Read Short Stories Page 18


  The man was so serious that Mrs Hamlyn, vaguely uneasy, was against her will impressed.

  'Why should anyone cast a spell on Mr Gallagher?' she asked.

  'Well, it's a bit awkward speakin' of it to a lady.'

  'Please tell me.'

  Pryce was so embarrassed that at another time Mrs Hamlyn would have had difficulty in concealing her amusement.

  'Mr Gallagher's lived a long time up-country, if you understand what I mean, and of course, it's lonely, and you know what men are, miss.'

  'I've been married for twenty years,' she replied, smiling.

  'I beg your pardon, ma'am. The fact is he had a Malay girl living with him. I don't know 'ow long, ten or twelve years, I think. Well, when 'e made up 'is mind to come 'ome for good she didn't say nothing. She just sat there. He thought she'd carry on no end, but she didn't. Of course 'e provided for 'er all right, 'e gave 'er a little 'ouse for herself, an' 'e fixed it up so as so much should be paid 'er every month. 'E wasn't mean, I will say that for 'im, an' she knew all along as 'e'd be going some time. She didn't cry or anything. When 'e packed up all 'is things and sent them off, she just sat there an' watched 'em go. And when 'e sold 'is furniture to the Chinks she never said a word. He'd give 'er all she wanted. And when it was time for 'im to go so as to catch the boat she just kep' on sitting, on the steps of the bungalow, you know, and she just looked an' said nothing. He wanted to say good-bye to 'er, same as anyone would, an', would you believe it? she never even moved. "Aren't you going to say good-bye to me," he says. A rare funny look come over 'er face. And do you know what she says? "You go," she says; they 'ave a funny way of talking, them natives, not like we 'ave, "you go," she says, "but I tell you that you will never come to your own country. When the land sinks into the sea, death will come upon you, an' before them as goes with you sees the land again, death will have took you." It gave me quite a turn.'

  'What did Mr Gallagher say?' asked Mrs Hamlyn.

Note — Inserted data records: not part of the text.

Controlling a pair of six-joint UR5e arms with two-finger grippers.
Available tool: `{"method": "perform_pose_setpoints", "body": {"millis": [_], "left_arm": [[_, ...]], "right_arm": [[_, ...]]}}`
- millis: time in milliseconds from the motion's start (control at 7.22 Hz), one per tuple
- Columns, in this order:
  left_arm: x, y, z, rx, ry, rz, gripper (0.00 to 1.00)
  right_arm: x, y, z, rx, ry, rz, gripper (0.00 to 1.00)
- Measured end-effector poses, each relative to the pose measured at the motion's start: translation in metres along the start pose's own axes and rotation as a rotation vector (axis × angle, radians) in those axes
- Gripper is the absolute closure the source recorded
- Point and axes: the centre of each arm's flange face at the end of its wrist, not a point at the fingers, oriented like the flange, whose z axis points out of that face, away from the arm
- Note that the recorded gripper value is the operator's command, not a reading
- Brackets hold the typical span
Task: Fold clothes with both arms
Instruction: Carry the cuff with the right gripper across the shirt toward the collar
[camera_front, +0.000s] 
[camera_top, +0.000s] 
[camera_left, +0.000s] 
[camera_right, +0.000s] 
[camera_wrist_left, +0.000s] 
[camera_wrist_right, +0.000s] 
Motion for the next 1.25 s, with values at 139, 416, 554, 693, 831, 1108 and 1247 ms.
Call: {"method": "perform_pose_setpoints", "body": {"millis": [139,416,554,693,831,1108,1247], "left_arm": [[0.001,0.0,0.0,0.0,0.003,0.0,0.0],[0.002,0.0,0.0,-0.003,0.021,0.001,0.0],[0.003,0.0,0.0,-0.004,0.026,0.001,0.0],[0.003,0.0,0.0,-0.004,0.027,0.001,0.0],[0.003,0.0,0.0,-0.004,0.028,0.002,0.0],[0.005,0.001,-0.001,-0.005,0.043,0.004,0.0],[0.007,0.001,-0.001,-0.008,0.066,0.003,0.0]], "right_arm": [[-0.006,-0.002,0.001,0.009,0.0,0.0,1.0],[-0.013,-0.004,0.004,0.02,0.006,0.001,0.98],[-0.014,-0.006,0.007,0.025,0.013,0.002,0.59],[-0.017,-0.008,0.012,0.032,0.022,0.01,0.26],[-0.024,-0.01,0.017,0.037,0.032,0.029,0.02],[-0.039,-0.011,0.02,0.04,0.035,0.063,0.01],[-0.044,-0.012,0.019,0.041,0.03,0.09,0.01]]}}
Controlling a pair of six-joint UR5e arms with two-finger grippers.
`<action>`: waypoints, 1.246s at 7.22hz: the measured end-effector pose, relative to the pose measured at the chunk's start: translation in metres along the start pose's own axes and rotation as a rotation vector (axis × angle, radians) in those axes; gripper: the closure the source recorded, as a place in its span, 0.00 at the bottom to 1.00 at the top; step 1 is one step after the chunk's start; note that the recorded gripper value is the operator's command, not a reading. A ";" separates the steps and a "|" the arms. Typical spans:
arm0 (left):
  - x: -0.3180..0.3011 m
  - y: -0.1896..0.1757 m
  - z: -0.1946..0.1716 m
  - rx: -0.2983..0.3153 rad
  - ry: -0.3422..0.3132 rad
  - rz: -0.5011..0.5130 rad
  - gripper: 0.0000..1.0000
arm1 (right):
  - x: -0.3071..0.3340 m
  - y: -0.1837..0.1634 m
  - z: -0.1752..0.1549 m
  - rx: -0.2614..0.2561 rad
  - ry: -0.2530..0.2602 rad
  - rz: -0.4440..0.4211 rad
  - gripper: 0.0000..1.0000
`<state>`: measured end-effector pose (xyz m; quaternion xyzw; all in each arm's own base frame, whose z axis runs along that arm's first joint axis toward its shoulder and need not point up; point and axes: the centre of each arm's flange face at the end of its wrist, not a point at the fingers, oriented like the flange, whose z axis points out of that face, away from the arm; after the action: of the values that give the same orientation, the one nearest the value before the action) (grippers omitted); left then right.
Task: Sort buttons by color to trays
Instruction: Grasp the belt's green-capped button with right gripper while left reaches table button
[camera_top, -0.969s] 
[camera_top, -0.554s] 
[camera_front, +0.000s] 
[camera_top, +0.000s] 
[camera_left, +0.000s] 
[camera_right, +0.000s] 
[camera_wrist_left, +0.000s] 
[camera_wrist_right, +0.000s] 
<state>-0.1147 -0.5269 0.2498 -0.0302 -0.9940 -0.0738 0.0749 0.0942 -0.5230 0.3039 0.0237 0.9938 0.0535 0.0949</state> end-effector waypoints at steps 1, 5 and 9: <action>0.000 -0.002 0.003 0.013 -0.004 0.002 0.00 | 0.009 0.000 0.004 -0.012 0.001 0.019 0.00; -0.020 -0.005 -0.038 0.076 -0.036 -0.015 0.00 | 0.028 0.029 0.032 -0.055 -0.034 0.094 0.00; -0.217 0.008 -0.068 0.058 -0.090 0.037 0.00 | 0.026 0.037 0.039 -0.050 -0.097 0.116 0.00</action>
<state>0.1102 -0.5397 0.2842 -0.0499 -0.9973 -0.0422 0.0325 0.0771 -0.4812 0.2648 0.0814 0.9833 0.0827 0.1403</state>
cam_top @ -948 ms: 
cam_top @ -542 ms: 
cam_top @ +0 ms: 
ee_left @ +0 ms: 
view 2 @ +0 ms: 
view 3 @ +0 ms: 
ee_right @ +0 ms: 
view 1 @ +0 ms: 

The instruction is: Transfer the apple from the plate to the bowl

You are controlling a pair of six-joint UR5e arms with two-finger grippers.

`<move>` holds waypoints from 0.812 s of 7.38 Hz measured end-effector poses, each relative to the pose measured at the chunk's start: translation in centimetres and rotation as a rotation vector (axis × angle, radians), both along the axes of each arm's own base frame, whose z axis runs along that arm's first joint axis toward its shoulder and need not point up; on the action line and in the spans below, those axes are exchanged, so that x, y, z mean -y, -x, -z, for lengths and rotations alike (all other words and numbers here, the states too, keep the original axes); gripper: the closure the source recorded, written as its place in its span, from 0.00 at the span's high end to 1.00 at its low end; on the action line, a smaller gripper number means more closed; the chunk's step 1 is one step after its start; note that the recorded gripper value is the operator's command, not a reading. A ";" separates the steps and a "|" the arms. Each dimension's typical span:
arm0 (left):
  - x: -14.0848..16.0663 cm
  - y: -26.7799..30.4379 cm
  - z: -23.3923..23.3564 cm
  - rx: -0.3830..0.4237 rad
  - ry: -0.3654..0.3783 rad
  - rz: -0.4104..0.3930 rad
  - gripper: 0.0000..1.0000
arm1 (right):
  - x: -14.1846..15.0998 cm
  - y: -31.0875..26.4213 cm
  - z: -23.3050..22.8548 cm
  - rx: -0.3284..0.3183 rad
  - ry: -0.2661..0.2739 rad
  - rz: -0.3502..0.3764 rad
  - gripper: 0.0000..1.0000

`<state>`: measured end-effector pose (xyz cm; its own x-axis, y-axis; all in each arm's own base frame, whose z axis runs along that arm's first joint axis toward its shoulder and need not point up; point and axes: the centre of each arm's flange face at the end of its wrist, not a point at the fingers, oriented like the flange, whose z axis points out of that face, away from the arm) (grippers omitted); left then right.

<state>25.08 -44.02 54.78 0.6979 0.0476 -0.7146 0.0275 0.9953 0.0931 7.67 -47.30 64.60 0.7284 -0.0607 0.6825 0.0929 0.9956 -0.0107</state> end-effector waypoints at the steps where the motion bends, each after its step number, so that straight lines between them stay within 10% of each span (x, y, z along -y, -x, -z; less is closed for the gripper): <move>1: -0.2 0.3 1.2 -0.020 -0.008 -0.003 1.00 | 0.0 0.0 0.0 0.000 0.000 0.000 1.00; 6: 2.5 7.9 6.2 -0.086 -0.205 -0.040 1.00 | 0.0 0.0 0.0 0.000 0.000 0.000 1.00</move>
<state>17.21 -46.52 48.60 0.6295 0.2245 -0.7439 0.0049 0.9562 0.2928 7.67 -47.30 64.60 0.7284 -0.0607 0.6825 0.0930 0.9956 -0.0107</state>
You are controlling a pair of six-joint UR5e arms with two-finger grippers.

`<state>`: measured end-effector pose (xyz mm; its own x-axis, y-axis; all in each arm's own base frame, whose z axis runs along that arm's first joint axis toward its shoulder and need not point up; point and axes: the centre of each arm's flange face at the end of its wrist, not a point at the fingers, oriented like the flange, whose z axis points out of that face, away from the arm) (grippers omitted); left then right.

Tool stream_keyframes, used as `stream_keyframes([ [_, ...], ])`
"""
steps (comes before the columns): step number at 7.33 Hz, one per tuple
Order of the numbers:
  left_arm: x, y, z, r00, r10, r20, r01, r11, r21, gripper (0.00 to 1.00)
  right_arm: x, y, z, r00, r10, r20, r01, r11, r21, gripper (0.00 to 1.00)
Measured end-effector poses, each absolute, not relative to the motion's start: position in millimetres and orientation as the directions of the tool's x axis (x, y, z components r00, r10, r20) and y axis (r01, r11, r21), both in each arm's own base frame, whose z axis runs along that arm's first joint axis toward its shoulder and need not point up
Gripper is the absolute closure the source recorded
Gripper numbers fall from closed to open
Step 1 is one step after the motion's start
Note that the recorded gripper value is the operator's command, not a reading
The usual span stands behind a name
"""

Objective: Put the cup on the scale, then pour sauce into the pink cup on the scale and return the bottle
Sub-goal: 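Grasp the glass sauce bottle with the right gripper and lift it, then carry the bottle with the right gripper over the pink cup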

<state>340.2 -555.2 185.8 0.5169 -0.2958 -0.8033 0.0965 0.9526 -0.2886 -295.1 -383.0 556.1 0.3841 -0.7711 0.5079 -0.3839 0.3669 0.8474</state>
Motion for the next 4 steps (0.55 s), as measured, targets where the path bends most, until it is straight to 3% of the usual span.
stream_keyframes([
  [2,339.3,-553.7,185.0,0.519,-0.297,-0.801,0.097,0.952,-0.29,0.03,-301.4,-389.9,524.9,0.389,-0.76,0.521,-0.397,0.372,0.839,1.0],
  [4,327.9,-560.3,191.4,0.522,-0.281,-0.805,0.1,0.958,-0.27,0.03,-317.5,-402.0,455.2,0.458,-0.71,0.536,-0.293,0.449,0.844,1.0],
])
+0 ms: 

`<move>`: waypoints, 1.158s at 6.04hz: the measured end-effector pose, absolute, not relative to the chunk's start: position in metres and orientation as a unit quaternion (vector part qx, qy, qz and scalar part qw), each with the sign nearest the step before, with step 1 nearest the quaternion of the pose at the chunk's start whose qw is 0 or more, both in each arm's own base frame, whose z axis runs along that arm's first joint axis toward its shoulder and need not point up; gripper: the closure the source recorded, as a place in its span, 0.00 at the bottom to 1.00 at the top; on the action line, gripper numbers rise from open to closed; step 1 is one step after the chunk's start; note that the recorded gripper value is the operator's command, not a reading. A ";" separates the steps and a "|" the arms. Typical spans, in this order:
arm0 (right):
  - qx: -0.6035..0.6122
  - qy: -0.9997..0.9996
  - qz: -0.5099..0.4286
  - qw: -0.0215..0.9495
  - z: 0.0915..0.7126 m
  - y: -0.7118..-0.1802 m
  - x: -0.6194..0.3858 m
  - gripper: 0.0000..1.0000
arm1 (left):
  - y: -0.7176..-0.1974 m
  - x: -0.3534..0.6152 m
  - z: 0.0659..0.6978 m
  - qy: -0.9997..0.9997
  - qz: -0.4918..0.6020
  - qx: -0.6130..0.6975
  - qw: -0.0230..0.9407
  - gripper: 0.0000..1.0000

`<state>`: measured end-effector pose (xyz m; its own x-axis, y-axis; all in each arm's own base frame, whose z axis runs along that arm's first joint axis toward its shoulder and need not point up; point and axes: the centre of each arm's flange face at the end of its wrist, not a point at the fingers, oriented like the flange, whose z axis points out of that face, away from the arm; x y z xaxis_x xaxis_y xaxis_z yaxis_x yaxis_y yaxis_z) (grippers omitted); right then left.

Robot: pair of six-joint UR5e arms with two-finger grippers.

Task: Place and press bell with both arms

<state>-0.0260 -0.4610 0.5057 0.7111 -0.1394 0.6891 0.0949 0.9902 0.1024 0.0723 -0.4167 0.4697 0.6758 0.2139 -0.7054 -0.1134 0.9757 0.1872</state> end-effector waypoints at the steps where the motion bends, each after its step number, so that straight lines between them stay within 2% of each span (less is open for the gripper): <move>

  'Oh, well you know what 'e is. He just laughed. "Always merry and bright," 'e says and 'e jumps into the motor, an' off we go.'

  Mrs Hamlyn saw the bright and sunny road that ran through the rubber estates, with their trim green trees, carefully spaced, and their silence, and then wound its way up hill and down through the tangled jungle. The car raced on, driven by a reckless Malay, with its white passengers, past Malay houses that stood away from the road among the coconut trees, sequestered and taciturn, and through busy villages where the market-place was crowded with dark-skinned little people in gay sarongs. Then towards evening it reached the trim, modern town, with its clubs and its golf links, its well-ordered resthouse, its white people, and its railway station, from which the two men could take the train to Singapore. And the woman sat on the steps of the bungalow, empty till the new manager moved in, and watched the road down which the car had panted, watched the car as it sped on, and watched till at last it was lost in the shadow of the night.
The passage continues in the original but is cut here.